For this particular video, a great solution was already suggested in Quantify how much a slide has been filled with handwriting
The solution is based on summing the amount of the specific color used for the handwriting. However, if the handwriting is not in blue but any other color that can also be found on non-handwriting, this approach will not work.
Therefore, I am interested to know, if there exists a more general solution to determine if there is handwriting present on an image?
What I have done so far:
I was thinking of extracting the contours of an image, and then somehow detect the handwriting part based on how curvy the contours are (but I have no clue how to do that part). it might not be the best idea, though, as again it's not always correct...
import cv2
import matplotlib.pyplot as plt
img = cv2.imread(PATH TO IMAGE)
print("img shape=", img.shape)
gray = cv2.cvtColor(img, cv2.COLOR_BGR2GRAY)
cv2.imshow("image", gray)
cv2.waitKey(1)
#### extract all contours
# Find Canny edges
edged = cv2.Canny(gray, 30, 200)
cv2.waitKey(0)
# Finding Contours
# Use a copy of the image e.g. edged.copy()

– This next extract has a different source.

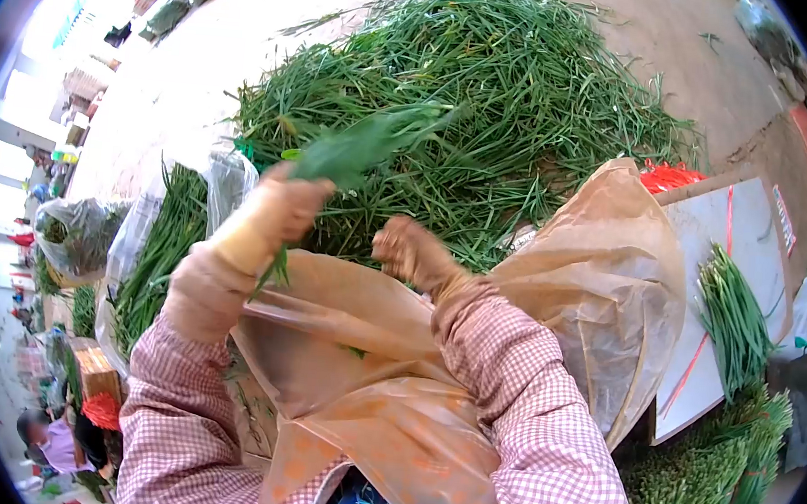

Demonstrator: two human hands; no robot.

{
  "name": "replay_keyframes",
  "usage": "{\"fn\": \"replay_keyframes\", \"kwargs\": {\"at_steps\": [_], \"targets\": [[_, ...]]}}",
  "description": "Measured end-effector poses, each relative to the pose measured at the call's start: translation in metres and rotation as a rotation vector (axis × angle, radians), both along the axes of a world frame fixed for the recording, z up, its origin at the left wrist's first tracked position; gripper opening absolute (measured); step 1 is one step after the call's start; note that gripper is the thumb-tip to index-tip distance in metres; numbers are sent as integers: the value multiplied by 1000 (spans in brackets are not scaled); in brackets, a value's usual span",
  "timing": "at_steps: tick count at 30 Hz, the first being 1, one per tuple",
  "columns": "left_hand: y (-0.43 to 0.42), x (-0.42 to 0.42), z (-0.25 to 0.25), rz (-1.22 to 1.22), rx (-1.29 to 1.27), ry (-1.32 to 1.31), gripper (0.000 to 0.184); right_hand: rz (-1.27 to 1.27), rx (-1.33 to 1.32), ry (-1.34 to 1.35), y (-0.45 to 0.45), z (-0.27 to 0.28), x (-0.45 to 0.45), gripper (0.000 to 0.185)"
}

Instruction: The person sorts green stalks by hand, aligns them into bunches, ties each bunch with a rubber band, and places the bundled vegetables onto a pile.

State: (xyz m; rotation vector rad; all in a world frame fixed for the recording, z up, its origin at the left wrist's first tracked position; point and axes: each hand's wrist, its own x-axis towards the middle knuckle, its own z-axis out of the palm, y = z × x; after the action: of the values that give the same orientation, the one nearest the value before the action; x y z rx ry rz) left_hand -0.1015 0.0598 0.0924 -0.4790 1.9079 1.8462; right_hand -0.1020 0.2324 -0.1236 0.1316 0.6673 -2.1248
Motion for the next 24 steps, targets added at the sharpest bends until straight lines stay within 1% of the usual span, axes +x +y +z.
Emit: {"fn": "replay_keyframes", "kwargs": {"at_steps": [1,2,3,4,5,6,7,8,9,11,12,13,15,16,17,18,19,20,21,22,23,24], "targets": [[7,-4,-15,-30,-18,-65,7,139,141,122,-13,20,13,35],[5,-12,-3,-43,-28,-66,7,265,66,152,-24,35,21,41],[-1,-23,16,10,59,74,7,343,-34,301,-28,57,27,57],[-10,-31,27,69,150,209,6,362,-140,340,-43,56,28,69],[-15,-36,14,13,-197,337,12,348,-149,339,-49,66,30,69],[-19,-40,1,-13,-570,423,20,294,-411,243,-52,79,34,75],[-12,-29,-16,-154,-830,629,27,245,-669,149,-55,95,36,81],[-3,-14,-8,-148,-912,477,37,260,-753,106,-61,106,37,86],[-8,-4,-6,-116,-786,471,43,262,-758,111,-64,116,34,86],[-25,27,3,-67,-795,463,44,121,-868,89,-73,129,29,83],[-32,48,3,-102,-793,447,44,35,-764,130,-79,126,26,83],[-39,71,2,-131,-789,431,45,34,-764,127,-80,124,23,83],[-54,114,-3,-154,-851,405,45,-112,-701,41,-82,121,22,83],[-60,129,2,-148,-854,392,45,-158,-734,92,-84,118,22,82],[-65,142,11,-169,-787,279,46,-151,-733,78,-83,117,15,82],[-70,156,15,-185,-715,167,47,-220,-706,63,-79,116,4,81],[-78,172,12,-173,-712,152,47,-286,-677,48,-75,117,1,79],[-86,188,8,-169,-772,131,47,-318,-591,-126,-65,129,6,73],[-92,200,4,-165,-831,109,46,-306,-586,-139,-71,121,4,73],[-92,208,5,-172,-823,178,48,-273,-635,-74,-81,107,-4,61],[-93,212,9,-156,-817,161,48,-247,-586,-53,-82,107,-8,50],[-96,213,13,-158,-740,41,49,-220,-537,-32,-84,106,-13,40]]}}
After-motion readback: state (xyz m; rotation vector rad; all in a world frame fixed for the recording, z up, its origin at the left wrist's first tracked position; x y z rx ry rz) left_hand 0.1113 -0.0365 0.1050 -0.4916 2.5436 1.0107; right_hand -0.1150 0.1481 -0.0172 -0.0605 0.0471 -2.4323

# since findContours alters the image
contours, hierarchy = cv2.findContours(edged,
cv2.RETR_EXTERNAL, cv2.CHAIN_APPROX_NONE)
cv2.imshow('Canny Edges After Contouring', edged)
cv2.waitKey(0)
print("Number of Contours found = " + str(len(contours)))
# Draw all contours
# -1 signifies drawing all contours
cv2.drawContours(img, contours, -1, (0, 255, 0), 3)
cv2.imshow('Contours', img)
cv2.waitKey(0)
You can identify the space taken by hand-writing by masking the pixels from the template, and then do the same for the difference between further frames and the template. You can use dilation, opening, and thresholding for this.
Let's start with your template. Let's identify the parts we will mask:
import cv2
import numpy as np
template = cv2.imread('template.jpg')
Now, let's broaden the occupied pixels to make a zone that we will mask (hide) later:
template = cv2.cvtColor(template, cv2.COLOR_BGR2GRAY)
kernel = np.ones((5, 5),np.uint8)
dilation = cv2.dilate(255 - template, kernel,iterations = 5)
Then, we will threshold to turn this into a black and white mask:
_, thresh = cv2.threshold(dilation,25,255,cv2.THRESH_BINARY_INV)
In later frames, we will subtract this mask from the picture, by turning all these pixels to white. For instance:
import numpy as np
import cv2
vidcap = cv2.VideoCapture('0_0.mp4')
success,image = vidcap.read()
count = 0
frames = []
while count < 500:
frames.append(image)
success,image = vidcap.read()
count += 1
mask = np.where(thresh == 0)
example = frames[300]
example[mask] = [255, 255, 255]
cv2.imshow('', example)
cv2.waitKey(0)
Now, we will create a function that will return the difference between the template and a given picture. We will also use opening to get rid of the left over single pixels that would make it ugly.
def difference_with_mask(image):
grayscale = cv2.cvtColor(image, cv2.COLOR_BGR2GRAY)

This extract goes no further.